Traditional transducer materials, such as the piezoelectrics that convert vibrations to electrical signals, work at the atomic level. Squeezing and stretching a crystal shifts positive and negative ions within each crystalline cell in different directions, creating an electric polarization that leads to a voltage signal. Acoustic guitar pickups and ultrasound imagers both use this effect to detect vibrations. The materials also show the reverse effect, converting electric fields into mechanical motion.
Some magnetic materials can perform a similar trick, turning magnetic fields into mechanical motion or vice versa, but the effect is usually small. Over the past decade or so, researchers have been exploring materials in which internal structural rearrangements lead to much larger responses. The best-known example has an atomic structure where the crystalline cell is, say, longer in one dimension than in the other two–it could be made of blocks shaped like butter sticks, rather than cubes. A large crystal normally has many regions, or domains, each with a different orientation of the long axis. A magnetic field can slightly shift the positions of atoms and favor the growth of the domains best aligned with it, at the expense of non-aligned regions. For example, the field might expand a domain with its long axis aligned along the field and move the domain boundary–called a domain wall–so as to shrink another domain. This domain expansion would stretch the material along the field direction.
These materials have two problems, says Armen Khachaturyan of Rutgers University in Piscataway, New Jersey.

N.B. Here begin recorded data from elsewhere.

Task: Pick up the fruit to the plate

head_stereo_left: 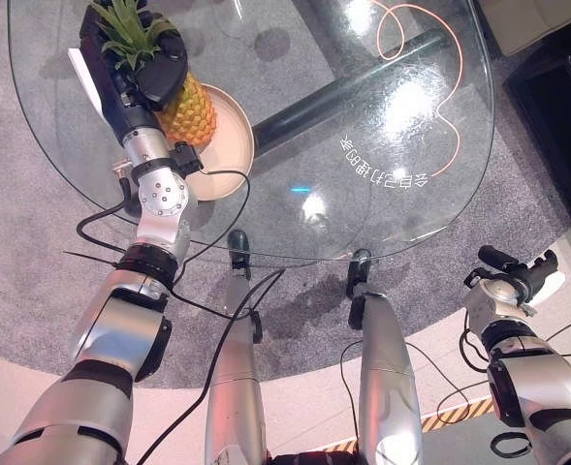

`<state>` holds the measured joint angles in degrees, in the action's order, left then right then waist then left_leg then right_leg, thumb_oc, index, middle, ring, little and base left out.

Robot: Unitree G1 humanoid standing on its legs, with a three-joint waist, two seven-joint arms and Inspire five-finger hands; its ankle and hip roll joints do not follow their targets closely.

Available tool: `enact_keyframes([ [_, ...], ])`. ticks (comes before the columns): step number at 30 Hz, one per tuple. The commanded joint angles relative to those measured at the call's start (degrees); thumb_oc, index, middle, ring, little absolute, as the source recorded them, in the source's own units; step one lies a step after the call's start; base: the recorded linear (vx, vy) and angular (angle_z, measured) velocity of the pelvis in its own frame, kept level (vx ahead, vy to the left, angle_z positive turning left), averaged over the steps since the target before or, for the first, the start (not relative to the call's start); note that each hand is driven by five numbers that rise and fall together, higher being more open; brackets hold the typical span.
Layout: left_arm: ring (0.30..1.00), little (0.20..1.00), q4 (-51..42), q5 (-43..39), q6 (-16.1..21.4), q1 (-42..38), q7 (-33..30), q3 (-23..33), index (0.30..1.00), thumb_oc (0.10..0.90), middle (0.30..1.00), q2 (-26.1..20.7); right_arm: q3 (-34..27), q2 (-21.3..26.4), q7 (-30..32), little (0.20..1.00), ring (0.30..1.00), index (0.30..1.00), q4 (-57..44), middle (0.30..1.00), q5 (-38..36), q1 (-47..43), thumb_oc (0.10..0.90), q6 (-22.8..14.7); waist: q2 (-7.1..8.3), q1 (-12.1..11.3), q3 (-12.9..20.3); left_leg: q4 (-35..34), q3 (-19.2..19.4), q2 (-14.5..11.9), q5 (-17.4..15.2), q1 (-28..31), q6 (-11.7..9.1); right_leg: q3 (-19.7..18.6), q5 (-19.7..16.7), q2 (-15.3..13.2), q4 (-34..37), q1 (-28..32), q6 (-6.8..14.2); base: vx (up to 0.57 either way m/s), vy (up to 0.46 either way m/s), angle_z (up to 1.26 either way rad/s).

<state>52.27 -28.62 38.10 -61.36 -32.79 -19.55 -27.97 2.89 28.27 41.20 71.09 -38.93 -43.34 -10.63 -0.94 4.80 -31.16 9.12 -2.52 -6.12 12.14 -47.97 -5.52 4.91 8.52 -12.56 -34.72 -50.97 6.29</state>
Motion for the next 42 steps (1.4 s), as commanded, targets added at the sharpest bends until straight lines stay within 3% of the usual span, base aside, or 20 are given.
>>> enact_keyframes([
  [1,0.639,0.595,-2.4,1.4,6.5,-4.5,1.3,2.1,0.639,0.495,0.639,-1.9,-1.0,2.9,2.4,0.900,0.900,0.900,1.2,0.900,-0.5,1.3,0.800,-2.8,2.42,-1.8,1.4,10.7,3.1,-0.1,-12.1,0.4,2.4,-0.4,-10.0,1.2,14.0,3.6,-0.3,0.00,0.000,0.00],
  [11,0.660,0.620,-4.8,1.5,6.5,-2.2,2.7,2.3,0.660,0.520,0.660,-0.9,-1.5,2.7,2.6,0.900,0.900,0.900,1.2,0.900,-0.6,1.5,0.800,-3.4,2.39,-2.4,1.4,10.9,3.0,0.0,-12.2,0.3,2.6,0.2,-10.0,1.1,13.8,3.7,-0.2,-0.01,-0.003,0.00],
  [22,0.782,0.763,-6.5,0.6,6.7,1.7,5.7,2.7,0.782,0.663,0.782,0.2,-2.2,2.5,2.8,0.900,0.900,0.900,0.9,0.900,-0.9,1.8,0.800,-3.5,2.45,-3.2,1.4,11.7,2.6,0.0,-13.0,0.3,2.6,0.8,-9.7,1.0,13.5,4.0,-0.1,0.00,-0.001,0.00],
  [35,0.825,0.812,-8.3,1.0,6.2,5.9,6.4,3.5,0.825,0.712,0.825,1.4,-2.7,1.6,3.5,0.900,0.900,0.900,0.1,0.900,-1.0,2.5,0.800,-3.8,2.58,-4.0,1.4,12.0,2.2,0.1,-13.2,-0.1,2.9,1.4,-9.8,1.0,13.5,4.1,0.0,0.00,0.000,0.00],
  [38,0.900,0.900,-8.3,0.8,6.4,6.3,6.5,3.7,0.900,0.800,0.900,1.3,-2.9,1.8,3.3,0.900,0.900,0.900,0.2,0.900,-1.0,2.4,0.800,-3.9,2.53,-4.0,1.4,11.8,2.1,0.2,-12.6,-0.5,2.9,1.4,-10.3,0.9,13.8,3.8,-0.1,0.00,0.000,0.00],
  [42,0.900,0.900,-8.6,0.3,6.8,7.3,6.9,3.8,0.900,0.800,0.900,1.1,-2.9,2.2,3.0,0.900,0.900,0.900,0.5,0.900,-1.3,2.7,0.800,-4.0,2.31,-4.3,1.4,11.9,2.1,0.2,-13.1,0.0,2.9,1.6,-9.9,0.7,13.7,4.2,0.0,0.00,0.000,0.00],
])
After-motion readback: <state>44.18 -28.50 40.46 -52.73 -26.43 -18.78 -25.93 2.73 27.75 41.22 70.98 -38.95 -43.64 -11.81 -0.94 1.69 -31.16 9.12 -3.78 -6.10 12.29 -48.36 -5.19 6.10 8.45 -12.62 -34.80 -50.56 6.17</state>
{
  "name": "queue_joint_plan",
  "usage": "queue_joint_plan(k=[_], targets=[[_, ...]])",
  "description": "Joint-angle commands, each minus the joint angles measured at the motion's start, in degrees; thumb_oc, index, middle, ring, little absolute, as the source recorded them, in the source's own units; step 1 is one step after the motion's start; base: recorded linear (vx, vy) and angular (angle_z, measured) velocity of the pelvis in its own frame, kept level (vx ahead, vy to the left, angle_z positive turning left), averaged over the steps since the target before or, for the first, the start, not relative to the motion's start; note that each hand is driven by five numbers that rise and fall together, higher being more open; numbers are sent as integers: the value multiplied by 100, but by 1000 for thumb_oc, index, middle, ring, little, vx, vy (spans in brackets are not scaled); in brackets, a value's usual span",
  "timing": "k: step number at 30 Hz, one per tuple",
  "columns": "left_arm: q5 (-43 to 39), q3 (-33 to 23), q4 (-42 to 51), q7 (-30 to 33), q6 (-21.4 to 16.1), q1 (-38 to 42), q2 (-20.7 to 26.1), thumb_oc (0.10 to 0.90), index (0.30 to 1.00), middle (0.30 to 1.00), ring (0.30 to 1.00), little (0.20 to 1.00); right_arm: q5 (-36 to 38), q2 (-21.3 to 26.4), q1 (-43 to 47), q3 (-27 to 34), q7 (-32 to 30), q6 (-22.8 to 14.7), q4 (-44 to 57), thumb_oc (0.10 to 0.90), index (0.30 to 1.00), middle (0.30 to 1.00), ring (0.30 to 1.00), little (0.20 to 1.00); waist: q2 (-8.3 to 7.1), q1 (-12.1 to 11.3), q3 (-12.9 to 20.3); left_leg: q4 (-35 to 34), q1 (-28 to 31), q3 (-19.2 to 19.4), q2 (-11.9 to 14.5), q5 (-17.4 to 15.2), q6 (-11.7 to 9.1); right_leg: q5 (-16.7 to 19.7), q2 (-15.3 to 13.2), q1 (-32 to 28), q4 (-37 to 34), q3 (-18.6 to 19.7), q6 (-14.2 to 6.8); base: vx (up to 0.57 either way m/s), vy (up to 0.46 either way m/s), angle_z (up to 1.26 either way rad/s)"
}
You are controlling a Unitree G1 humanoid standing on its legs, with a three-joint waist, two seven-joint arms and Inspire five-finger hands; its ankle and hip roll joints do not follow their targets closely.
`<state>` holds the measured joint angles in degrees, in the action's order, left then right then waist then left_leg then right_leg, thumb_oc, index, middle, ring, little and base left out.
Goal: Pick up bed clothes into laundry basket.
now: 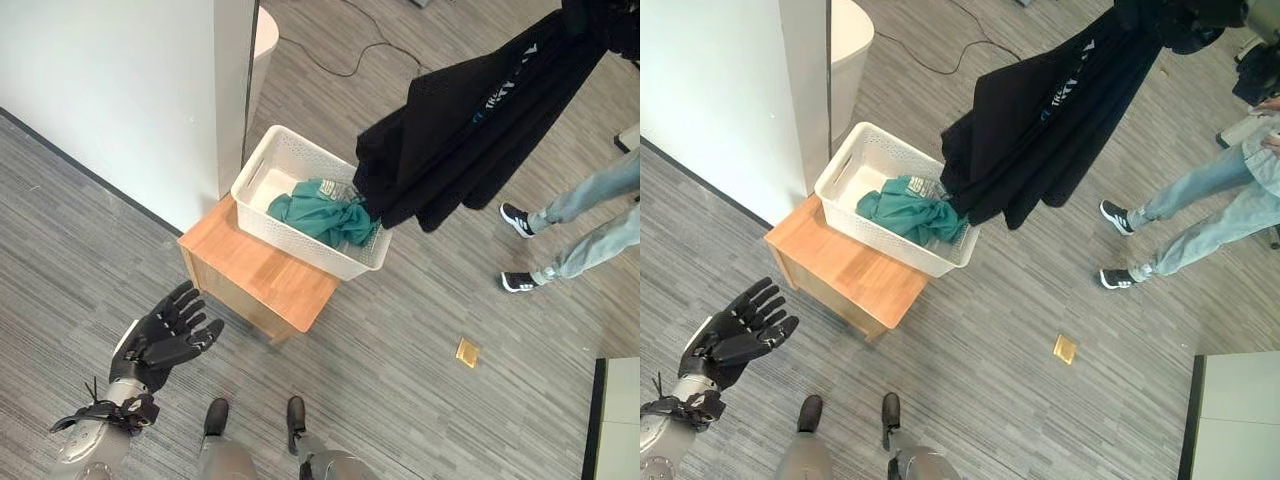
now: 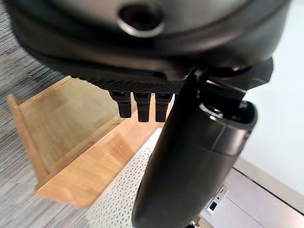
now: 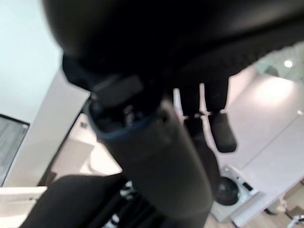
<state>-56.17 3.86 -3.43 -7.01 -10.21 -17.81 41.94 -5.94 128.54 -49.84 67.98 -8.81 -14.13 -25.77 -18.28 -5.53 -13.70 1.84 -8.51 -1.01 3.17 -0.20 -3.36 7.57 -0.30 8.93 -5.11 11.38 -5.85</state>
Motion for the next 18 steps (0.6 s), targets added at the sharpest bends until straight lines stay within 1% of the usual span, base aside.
queue_joint_plan(k=[1,5,7,11,18], targets=[[52,54,815,-247,-327,604,88,800,900,900,900,900,132,46,1279,946,-257,542,-2327,400,300,300,300,300,205,-392,-96,-684,48,-20,-212,131,-7,-779,43,177,417,255,-225,2,-4,4],[41,162,837,-252,-323,662,123,800,900,900,900,900,168,46,1291,1019,-287,550,-2388,400,300,300,300,300,160,-455,-149,-684,5,-35,-210,143,-5,-773,46,210,412,265,-219,-2,-1,2],[64,226,818,-233,-327,721,153,800,900,900,900,900,228,46,1240,1112,-292,561,-2422,400,300,300,300,300,128,-523,-213,-684,-21,-54,-217,151,-10,-774,55,241,418,251,-211,0,0,0],[72,240,849,-201,-348,759,151,800,900,900,900,900,290,46,1212,1182,-329,567,-2398,400,300,300,300,300,112,-576,-258,-684,-55,-73,-216,159,-11,-774,54,256,410,228,-209,1,-6,1],[228,226,849,-89,-386,755,162,800,900,900,900,900,482,46,1409,1187,-412,595,-2553,400,300,300,300,300,-1,-672,-391,-684,-143,-141,-220,184,-14,-776,46,315,422,163,-202,0,-8,5]])
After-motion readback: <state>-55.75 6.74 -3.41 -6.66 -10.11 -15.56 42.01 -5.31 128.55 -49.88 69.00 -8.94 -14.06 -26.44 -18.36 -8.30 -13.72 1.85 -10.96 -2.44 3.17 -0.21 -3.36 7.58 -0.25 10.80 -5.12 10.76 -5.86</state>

One is that an external force pushing in opposition can easily reverse the expansion and move domain walls back, limiting the force the materials can generate in devices. The other is that when domain-wall motions encounter resistance, the material response depends on its previous history, which is bad for some applications.
To solve these problems, Khachaturyan and his colleagues propose embedding nanometer-scale particles of the shape-shifting phase within a distortion-free solid matrix. Such nanocomposites can form spontaneously when, for example, a metal alloy or ceramic is heated, and some of the components cluster into tiny globs with different chemical composition than their surroundings. If the particles are small enough, they will each contain a single domain, and their long axis can easily be changed by an external magnetic field in order to stretch the material.
The team calculates that under some conditions this two-phase nanocomposite could show a large response with no history dependence and could also supply a large force. They suggest that some previously puzzling experiments hint that the effect may already have been seen, but their theoretical framework could allow a more systematic search for practical materials.
“We’re always looking for giant magnetostrictive materials,” says David Laughlin of Carnegie Mellon University in Pittsburgh, Pennsylvania. But he notes that the new work provides a theory that can apply to other kinds of fields as well, such as electric and stress fields. “You get a larger amount of strain right across the board.”
–Don Monroe
Don Monroe is a freelance science writer in Murray Hill, New Jersey.